About this exercise: Each line below that contains the word "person" must be copied.

Given records:
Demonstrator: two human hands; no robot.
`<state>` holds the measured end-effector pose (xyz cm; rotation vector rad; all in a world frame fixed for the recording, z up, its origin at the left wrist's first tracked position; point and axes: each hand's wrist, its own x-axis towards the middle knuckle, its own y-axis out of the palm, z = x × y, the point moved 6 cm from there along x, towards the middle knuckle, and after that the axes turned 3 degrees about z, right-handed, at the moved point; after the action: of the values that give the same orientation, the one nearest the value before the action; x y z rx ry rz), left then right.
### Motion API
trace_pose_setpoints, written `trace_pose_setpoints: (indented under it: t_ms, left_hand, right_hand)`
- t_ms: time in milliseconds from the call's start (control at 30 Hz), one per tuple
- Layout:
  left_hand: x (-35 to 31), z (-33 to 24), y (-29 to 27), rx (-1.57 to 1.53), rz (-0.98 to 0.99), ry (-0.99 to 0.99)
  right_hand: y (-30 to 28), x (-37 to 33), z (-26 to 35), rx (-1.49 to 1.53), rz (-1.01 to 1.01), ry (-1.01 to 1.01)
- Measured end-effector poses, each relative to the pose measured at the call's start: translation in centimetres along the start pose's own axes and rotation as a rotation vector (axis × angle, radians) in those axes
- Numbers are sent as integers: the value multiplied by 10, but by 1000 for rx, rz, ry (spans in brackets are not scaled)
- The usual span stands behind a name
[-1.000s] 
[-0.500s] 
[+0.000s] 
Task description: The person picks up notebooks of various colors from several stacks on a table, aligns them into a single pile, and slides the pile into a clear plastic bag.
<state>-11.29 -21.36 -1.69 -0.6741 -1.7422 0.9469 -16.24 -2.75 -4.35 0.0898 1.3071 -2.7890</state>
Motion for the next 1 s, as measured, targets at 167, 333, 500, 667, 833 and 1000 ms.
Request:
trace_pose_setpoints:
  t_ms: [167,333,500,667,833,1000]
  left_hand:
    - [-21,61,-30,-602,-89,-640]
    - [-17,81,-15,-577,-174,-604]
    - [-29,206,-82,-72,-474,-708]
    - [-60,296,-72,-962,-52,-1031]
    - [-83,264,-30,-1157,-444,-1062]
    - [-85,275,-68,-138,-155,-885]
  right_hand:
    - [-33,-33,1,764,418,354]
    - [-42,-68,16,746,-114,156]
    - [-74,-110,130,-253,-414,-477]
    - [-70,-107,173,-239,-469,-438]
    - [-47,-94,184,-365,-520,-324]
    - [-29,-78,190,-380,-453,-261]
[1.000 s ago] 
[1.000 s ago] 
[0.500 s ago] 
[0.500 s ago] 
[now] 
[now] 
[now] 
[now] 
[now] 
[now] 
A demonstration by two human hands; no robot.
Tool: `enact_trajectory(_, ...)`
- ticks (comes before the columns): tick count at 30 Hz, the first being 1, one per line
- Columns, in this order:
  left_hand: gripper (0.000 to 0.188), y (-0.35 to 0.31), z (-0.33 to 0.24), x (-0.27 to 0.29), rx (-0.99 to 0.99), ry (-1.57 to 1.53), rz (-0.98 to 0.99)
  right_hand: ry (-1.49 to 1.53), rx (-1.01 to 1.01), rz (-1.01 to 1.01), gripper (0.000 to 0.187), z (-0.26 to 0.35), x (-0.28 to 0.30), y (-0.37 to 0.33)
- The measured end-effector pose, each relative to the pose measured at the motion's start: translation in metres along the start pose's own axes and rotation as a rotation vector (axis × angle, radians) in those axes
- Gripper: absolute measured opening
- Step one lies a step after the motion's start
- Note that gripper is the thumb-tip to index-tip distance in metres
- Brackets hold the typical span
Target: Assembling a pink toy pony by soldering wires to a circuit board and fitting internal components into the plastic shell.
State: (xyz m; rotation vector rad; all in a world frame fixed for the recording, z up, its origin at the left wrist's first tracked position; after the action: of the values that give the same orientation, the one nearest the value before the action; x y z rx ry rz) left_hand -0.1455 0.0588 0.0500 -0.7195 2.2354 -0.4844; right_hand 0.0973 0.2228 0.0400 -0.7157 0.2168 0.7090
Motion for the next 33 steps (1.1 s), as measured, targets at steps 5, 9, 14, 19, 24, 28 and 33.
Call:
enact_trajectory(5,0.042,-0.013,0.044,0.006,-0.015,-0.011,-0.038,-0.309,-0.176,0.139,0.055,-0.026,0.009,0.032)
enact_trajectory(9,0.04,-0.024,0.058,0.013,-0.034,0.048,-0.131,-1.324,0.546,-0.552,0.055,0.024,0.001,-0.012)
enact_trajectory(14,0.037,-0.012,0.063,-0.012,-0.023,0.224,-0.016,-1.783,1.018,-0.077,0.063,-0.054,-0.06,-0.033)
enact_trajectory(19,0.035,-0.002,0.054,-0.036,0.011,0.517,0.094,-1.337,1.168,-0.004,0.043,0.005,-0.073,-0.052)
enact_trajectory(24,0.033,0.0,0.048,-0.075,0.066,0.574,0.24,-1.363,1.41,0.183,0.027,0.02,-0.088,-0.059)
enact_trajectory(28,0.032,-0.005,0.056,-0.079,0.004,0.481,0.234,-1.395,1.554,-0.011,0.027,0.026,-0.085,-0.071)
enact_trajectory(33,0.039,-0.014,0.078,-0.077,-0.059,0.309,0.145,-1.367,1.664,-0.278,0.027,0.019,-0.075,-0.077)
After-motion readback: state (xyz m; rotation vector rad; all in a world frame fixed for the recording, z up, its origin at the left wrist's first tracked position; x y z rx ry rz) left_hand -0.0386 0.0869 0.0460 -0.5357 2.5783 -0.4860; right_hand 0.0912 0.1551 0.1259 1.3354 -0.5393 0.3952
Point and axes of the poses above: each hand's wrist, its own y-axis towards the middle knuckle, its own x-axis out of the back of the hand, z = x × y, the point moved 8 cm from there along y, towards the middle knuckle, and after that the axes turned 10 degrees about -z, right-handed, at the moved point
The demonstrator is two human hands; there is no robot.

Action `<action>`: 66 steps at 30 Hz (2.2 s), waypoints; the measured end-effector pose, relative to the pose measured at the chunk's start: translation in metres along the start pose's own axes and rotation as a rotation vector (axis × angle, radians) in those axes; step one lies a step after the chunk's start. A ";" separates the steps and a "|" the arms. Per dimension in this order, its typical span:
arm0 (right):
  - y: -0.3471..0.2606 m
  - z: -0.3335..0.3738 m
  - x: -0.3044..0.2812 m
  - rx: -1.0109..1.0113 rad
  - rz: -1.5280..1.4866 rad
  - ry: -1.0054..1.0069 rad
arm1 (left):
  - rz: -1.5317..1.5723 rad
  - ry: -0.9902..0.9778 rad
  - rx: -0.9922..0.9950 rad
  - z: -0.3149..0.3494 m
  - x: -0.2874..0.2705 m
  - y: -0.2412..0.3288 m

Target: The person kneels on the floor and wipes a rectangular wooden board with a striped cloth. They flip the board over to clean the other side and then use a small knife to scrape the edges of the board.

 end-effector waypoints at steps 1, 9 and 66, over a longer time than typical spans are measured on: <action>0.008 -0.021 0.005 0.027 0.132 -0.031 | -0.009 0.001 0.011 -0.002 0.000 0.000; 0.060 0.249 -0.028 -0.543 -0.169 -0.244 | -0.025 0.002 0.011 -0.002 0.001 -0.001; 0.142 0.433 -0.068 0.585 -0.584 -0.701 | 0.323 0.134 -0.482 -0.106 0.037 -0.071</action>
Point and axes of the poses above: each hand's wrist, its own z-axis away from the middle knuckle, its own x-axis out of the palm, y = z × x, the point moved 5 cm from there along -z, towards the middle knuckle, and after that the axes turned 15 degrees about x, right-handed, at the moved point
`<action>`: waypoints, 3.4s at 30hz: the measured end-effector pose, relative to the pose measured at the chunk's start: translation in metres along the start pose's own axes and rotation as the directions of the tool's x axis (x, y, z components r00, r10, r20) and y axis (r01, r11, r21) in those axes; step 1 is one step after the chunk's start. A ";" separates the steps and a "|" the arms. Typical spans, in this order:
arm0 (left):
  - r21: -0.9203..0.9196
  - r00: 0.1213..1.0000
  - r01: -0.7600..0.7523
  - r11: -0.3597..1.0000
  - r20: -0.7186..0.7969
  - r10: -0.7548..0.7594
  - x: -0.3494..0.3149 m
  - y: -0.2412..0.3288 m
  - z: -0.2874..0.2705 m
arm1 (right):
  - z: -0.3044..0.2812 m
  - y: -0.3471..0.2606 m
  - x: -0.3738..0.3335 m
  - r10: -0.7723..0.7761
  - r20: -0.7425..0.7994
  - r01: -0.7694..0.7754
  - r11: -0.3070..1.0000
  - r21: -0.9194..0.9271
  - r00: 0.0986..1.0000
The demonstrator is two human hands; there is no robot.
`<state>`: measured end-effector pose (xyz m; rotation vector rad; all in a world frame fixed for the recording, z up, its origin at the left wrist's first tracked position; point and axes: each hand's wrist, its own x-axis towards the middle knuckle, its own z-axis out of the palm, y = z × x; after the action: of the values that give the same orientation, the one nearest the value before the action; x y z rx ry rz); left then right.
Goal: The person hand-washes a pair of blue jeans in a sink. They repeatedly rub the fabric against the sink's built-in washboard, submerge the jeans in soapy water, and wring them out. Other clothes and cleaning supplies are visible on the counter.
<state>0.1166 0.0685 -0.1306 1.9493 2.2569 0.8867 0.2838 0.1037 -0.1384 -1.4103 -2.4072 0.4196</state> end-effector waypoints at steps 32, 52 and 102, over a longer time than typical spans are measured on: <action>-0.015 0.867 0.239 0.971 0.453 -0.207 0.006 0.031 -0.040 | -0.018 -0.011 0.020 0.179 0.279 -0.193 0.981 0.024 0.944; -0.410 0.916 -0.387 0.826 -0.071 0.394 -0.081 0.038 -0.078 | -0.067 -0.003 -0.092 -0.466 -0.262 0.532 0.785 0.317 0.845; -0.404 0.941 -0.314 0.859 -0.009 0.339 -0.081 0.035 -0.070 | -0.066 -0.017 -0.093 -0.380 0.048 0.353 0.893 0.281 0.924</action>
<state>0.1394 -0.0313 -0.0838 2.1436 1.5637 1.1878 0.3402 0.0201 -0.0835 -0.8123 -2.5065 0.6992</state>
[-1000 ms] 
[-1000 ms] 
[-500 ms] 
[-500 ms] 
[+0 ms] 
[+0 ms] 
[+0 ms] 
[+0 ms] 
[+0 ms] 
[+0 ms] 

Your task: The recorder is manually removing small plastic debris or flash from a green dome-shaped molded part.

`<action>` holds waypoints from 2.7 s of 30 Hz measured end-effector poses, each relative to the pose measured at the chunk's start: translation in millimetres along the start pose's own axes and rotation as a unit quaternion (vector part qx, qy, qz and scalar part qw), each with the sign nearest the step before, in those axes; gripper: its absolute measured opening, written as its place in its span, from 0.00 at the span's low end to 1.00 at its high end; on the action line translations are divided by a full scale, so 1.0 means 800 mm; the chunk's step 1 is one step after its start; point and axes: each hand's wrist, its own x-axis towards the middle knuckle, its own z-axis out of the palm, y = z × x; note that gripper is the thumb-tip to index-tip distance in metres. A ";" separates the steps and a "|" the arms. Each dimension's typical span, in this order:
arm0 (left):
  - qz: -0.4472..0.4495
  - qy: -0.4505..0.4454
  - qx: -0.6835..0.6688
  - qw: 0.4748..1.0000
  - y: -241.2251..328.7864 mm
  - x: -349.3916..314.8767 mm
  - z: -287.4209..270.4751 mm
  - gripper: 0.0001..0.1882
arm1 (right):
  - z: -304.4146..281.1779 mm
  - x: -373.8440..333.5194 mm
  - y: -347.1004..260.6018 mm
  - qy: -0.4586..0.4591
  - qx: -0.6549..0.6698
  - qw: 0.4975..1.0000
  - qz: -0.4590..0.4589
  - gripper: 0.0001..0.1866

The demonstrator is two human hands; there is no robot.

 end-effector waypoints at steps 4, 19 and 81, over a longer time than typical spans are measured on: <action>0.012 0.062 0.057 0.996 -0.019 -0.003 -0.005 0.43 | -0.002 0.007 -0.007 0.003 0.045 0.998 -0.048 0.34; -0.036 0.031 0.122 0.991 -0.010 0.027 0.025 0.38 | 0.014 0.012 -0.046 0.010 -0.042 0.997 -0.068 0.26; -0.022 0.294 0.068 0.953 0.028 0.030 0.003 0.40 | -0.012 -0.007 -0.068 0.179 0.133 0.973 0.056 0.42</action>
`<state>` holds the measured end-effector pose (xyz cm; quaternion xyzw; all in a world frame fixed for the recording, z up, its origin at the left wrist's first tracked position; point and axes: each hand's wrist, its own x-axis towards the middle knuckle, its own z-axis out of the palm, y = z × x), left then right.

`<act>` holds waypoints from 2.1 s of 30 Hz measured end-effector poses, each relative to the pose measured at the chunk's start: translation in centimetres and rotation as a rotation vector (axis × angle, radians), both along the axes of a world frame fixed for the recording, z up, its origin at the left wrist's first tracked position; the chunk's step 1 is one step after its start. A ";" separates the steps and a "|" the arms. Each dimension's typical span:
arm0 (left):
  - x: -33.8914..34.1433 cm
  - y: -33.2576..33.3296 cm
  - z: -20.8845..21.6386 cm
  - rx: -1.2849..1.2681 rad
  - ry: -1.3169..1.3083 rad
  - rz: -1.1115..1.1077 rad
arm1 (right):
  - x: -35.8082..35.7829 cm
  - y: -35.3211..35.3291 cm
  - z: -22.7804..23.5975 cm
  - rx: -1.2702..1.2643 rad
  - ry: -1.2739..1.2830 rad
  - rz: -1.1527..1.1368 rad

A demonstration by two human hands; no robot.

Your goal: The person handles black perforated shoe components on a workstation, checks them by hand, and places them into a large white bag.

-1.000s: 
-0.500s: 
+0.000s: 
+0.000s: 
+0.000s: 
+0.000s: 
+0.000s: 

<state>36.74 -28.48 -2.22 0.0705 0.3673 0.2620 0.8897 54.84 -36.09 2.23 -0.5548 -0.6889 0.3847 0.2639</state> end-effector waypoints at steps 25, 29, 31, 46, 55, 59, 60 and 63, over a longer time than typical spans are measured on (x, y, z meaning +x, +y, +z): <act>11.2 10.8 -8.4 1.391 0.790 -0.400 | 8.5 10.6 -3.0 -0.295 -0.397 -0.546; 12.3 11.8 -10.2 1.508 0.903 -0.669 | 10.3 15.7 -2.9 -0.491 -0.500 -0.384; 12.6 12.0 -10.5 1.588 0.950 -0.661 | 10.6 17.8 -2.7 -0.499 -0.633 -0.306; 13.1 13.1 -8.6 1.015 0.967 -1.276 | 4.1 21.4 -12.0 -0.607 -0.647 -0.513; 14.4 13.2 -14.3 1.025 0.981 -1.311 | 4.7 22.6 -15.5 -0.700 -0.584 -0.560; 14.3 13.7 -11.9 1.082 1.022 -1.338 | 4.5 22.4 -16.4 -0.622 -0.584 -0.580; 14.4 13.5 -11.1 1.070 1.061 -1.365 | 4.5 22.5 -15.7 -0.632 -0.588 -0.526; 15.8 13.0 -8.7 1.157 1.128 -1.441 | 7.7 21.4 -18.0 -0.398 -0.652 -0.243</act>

Written solution:
Task description: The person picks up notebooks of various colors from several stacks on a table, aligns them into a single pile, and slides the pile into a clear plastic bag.
Target: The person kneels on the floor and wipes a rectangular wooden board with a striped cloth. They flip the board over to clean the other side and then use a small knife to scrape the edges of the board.
Goal: The person hand-washes a pair of blue jeans in a sink. They repeatedly rub the fabric against the sink's built-in washboard, submerge the jeans in soapy water, and wring them out. Other clothes and cleaning supplies are visible on the counter.
Your goal: The person handles black perforated shoe components on a workstation, checks them by hand, and places them into a large white bag.

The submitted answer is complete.